Le juge Dickson: L’article 146 de l’Acte de l’Amérique du Nord britannique donne clairement aux Conditions de l’Union une plus grande valeur que celle d’une «entente intergouvernementale» et les appelants sont donc fondés à en invoquer l’art. 13 comme moyen de défense à l’accusation. En ce qui concerne l’interprétation de la loi et la preuve historique, l’expression «ligne de conduite» dans l’art. 13 va plus loin que la simple question des réserves dont traite le deuxième alinéa. Les activités de pêche des Indiens sont prévues par la ligne de conduite suivie par la Colombie-Britannique avant la Confédération et sont visées par la «ligne de conduite» mentionnée au premier alinéa de l’art. 13. Il est manifeste que les pêcheurs Indiens ont été encouragés à poursuivre leurs activités non seulement pour se nourrir mais aussi pour le troc.

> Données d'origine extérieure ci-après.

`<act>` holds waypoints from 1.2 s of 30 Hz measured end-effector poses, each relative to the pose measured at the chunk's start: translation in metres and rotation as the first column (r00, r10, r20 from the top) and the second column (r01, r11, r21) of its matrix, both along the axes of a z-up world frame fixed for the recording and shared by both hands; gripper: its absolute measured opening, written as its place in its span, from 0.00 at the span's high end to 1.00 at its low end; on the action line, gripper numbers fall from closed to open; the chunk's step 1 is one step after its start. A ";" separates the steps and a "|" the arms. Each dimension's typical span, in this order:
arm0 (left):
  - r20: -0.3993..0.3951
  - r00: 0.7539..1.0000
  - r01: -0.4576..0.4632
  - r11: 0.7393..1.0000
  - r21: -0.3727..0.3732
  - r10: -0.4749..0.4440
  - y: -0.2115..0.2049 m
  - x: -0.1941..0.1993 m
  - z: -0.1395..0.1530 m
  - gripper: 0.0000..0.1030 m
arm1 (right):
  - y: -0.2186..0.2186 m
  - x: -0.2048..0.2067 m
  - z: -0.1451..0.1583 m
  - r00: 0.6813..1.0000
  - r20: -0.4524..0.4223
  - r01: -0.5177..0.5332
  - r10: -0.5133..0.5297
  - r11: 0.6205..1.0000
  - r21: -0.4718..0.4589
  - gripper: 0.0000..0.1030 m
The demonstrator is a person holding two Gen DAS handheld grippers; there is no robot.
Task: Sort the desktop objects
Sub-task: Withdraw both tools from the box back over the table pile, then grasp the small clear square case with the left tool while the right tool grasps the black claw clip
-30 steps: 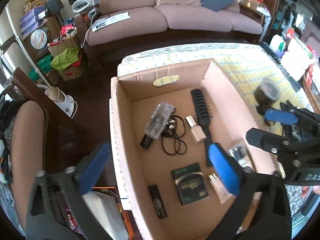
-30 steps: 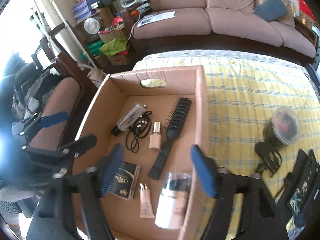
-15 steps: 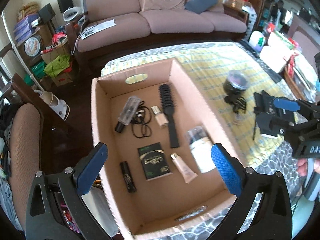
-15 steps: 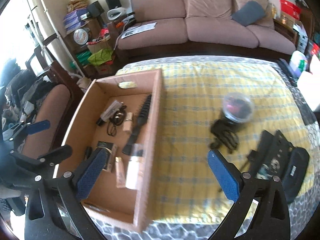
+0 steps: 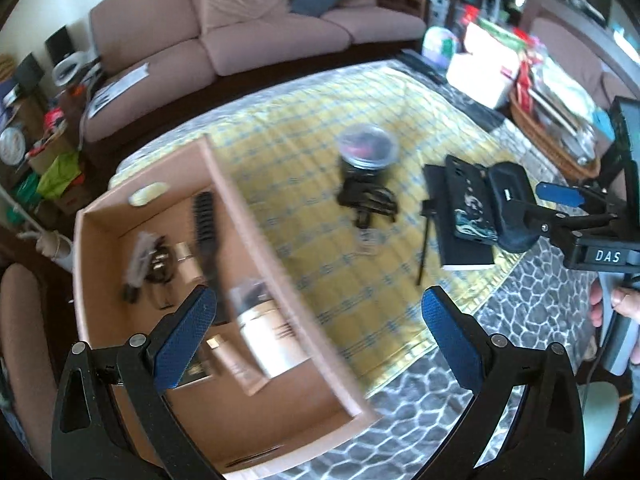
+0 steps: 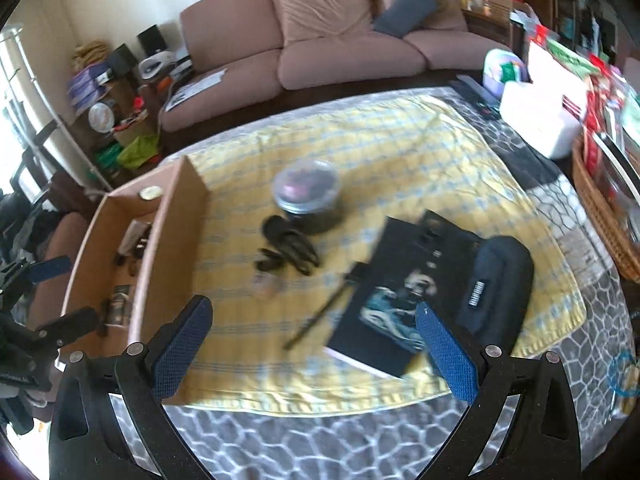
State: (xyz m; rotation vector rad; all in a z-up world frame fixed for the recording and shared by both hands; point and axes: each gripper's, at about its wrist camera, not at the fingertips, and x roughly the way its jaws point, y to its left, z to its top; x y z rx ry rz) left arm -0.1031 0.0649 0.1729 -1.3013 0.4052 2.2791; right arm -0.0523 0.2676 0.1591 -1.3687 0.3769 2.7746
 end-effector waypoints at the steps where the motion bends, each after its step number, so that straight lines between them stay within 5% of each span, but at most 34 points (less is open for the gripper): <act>1: 0.005 1.000 0.008 1.000 -0.009 -0.008 0.010 -0.001 -0.005 0.00 | 0.006 0.002 -0.004 1.000 -0.002 0.005 -0.005 1.000 -0.003 0.00; 8: 0.015 0.998 0.061 0.992 -0.114 -0.059 0.066 -0.014 -0.038 0.13 | 0.035 0.005 -0.023 1.000 -0.012 0.019 -0.019 0.999 -0.030 0.01; 10: 0.026 0.998 0.060 0.989 -0.135 -0.057 0.074 -0.019 -0.049 0.29 | 0.038 0.004 -0.028 1.000 -0.017 0.016 -0.017 0.999 -0.041 0.01; 19: 0.101 0.993 0.083 0.960 -0.269 -0.058 0.112 -0.055 -0.114 0.43 | 0.046 -0.011 -0.043 0.999 -0.032 -0.011 0.008 0.996 -0.092 0.02; 29: 0.157 0.984 0.125 0.945 -0.301 -0.080 0.125 -0.073 -0.138 0.54 | 0.052 -0.035 -0.060 0.999 -0.012 -0.036 0.035 0.992 -0.124 0.17; 32: 0.197 0.974 0.175 0.930 -0.322 -0.115 0.131 -0.074 -0.147 0.69 | 0.051 -0.040 -0.064 0.999 -0.009 -0.038 0.038 0.991 -0.131 0.18; 36: 0.224 0.965 0.198 0.936 -0.291 -0.134 0.126 -0.073 -0.148 0.69 | 0.047 -0.046 -0.067 0.999 -0.007 -0.053 0.053 0.991 -0.126 0.18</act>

L’article 13 exige qu’une protection distincte soit accordée à la pêche par les Indiens parce que la ligne de conduite suivie avant la Confédération accordait priorité aux Indiens en ce domaine. Cette priorité se comprend pleinement lorsque les Indiens pêchent pour se nourrir mais s’explique moins bien lorsqu’il s’agit de pêche à des fins de commerce local. Si la pêche au saumon doit être limitée, les restrictions imposées ne doivent pas être plus lourdes pour la pêche faite par les Indiens que pour les autres genres de pêche, c.-à-d. la pêche commerciale et la pêche sportive. En ce qui concerne la pêche du saumon, les pêcheurs indiens doivent avoir priorité, sous réserve des difficultés pratiques relatives aux eaux internationales et aux déplacements du poisson. Mais toute restriction à la pêche par les Indiens établie conformément à un objectif valide de protection des ressources l’emporte sur la protection de la pêche par les Indiens prévue à l’art. 13, au même titre que ces mesures de protection l’emportent sur les autres genres de pêche.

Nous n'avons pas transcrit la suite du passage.